_Provided data_
◆ ◆ ◆ ◆

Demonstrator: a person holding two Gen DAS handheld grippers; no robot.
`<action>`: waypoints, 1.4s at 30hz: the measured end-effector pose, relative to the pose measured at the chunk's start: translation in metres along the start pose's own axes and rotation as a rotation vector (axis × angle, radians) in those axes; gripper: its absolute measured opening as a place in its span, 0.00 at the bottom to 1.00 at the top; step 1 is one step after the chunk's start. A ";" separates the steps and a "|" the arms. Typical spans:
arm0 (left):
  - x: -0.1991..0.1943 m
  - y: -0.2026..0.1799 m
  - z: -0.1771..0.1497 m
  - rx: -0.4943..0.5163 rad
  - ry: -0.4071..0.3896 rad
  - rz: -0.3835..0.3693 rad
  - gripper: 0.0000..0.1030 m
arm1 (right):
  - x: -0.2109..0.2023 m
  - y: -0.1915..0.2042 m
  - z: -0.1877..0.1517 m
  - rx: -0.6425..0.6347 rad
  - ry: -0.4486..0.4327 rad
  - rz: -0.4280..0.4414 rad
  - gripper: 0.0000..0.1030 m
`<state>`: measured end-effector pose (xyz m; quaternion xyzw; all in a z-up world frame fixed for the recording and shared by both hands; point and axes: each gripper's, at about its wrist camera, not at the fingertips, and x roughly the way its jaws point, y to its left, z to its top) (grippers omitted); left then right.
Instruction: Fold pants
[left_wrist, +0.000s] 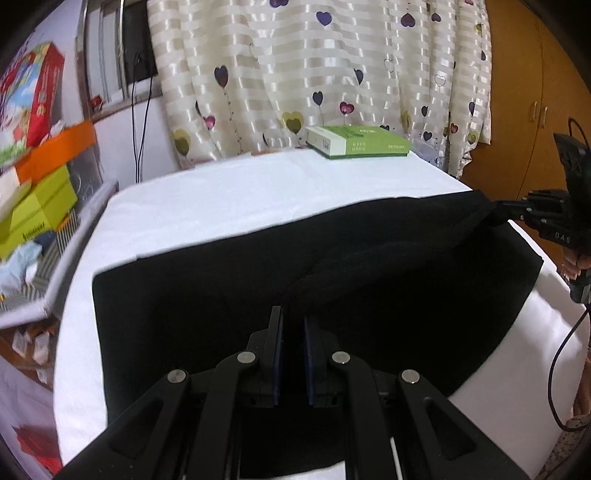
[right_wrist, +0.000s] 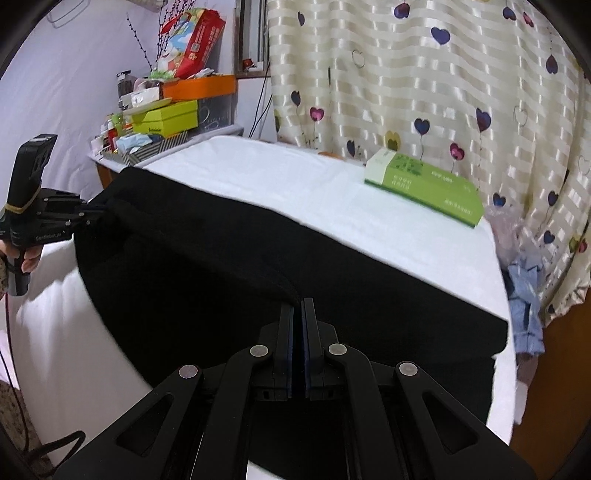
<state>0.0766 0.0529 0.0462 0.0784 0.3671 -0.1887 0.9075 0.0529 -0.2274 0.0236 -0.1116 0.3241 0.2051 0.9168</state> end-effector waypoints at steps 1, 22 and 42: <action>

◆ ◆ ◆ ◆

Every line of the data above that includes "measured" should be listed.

`<action>`: waypoints, 1.4s at 30hz: the measured end-effector pose, relative to the pose measured at the chunk's start: translation in metres along the start pose's own axes and rotation as a rotation vector (axis × angle, radians) in those axes; gripper: its absolute measured opening as a place in its span, 0.00 at the bottom to 1.00 at the top; step 1 is one step after the chunk's start. A ";" separates the steps and a "|" the arms. Typical spans:
`<state>`: measured end-effector pose (xyz m; quaternion xyzw; all in a z-up world frame fixed for the recording and shared by both hands; point and axes: each gripper's, at about its wrist camera, not at the fingertips, and x roughly the way its jaws point, y to its left, z to its top) (grippers omitted); left then right.

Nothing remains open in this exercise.